US 12,266,203 B2
	Multiple input machine learning framework for anomaly detection
Fadoua Khmaissia, Louisville, KY (US); Efraim David Feinstein, San Jose, CA (US); and Preeti Duraipandian, Plano, TX (US)
Assigned to Intuit Inc., Mountain View, CA (US)
Filed by Intuit Inc., Mountain View, CA (US)
Filed on Oct. 29, 2021, as Appl. No. 17/515,163.
Prior Publication US 2023/0132720 A1, May 4, 2023
Int. Cl. G06V 30/416 (2022.01); G06F 18/2113 (2023.01); G06N 3/088 (2023.01); G06V 30/19 (2022.01)
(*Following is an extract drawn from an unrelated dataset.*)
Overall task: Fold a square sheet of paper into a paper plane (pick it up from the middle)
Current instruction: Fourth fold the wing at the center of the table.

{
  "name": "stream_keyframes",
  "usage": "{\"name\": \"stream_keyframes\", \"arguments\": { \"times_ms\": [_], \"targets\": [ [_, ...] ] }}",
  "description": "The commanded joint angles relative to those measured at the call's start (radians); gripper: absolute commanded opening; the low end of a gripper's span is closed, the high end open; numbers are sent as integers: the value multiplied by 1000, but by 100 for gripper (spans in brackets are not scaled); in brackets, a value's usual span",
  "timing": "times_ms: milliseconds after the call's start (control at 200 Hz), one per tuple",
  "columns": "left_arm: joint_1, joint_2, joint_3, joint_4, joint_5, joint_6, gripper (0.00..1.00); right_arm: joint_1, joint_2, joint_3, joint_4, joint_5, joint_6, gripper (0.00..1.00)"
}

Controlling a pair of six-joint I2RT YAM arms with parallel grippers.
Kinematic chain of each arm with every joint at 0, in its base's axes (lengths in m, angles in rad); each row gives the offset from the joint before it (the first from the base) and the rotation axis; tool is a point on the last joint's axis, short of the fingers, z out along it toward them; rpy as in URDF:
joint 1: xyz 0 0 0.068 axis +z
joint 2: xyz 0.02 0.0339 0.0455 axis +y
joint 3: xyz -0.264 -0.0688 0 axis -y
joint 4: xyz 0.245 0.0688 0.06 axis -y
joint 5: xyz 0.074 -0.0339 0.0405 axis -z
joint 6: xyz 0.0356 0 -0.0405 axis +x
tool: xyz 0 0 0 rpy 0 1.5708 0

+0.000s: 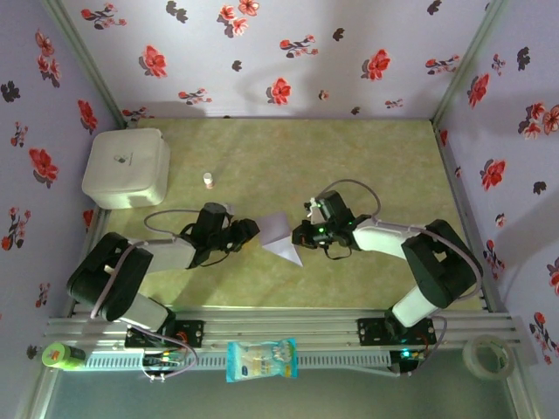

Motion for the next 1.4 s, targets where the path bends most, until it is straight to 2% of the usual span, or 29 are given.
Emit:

CPC G06V 30/416 (2022.01) [G06F 18/2113 (2023.01); G06N 3/088 (2013.01); G06V 30/19013 (2022.01)]

15 Claims

1. A method comprising:

for each extraction model of a plurality of extraction models,

generating, by the extraction model, a plurality of key identifier, key value pairs for the extraction model for a possible training document image, and

comparing the plurality of key identifier, key value pairs for the extraction model with a plurality of key identifier, key value pairs in ground truth information defined for the possible training document image to obtain a combined accuracy level for the extraction model;

aggregating the combined accuracy level across the plurality of extraction models to obtain an oracle accuracy for the possible training document image;

selecting the possible training document image as a training document image when the oracle accuracy is greater than an accuracy threshold;

executing an anomaly detection model on a first plurality of features obtained for the training document image to obtain reconstructed input;

determining a reconstruction error based at least in part on the reconstructed input;

updating a plurality of weights of the anomaly detection model using the reconstruction error;

extracting a plurality of image features of a document image of a document, wherein extracting the plurality of image features comprises:

executing a convolutional neural network-based architecture on the document image to obtain an image embedding model feature, wherein the plurality of image features comprises the image embedding model feature;

executing an optical character recognition (OCR) engine on the document image to obtain OCR output;

extracting a plurality of OCR features from the OCR output;

executing, after updating the plurality of weights, the anomaly detection model using a second plurality of features comprising the plurality of OCR features and the plurality of image features to generate an anomaly score; and

presenting the anomaly score.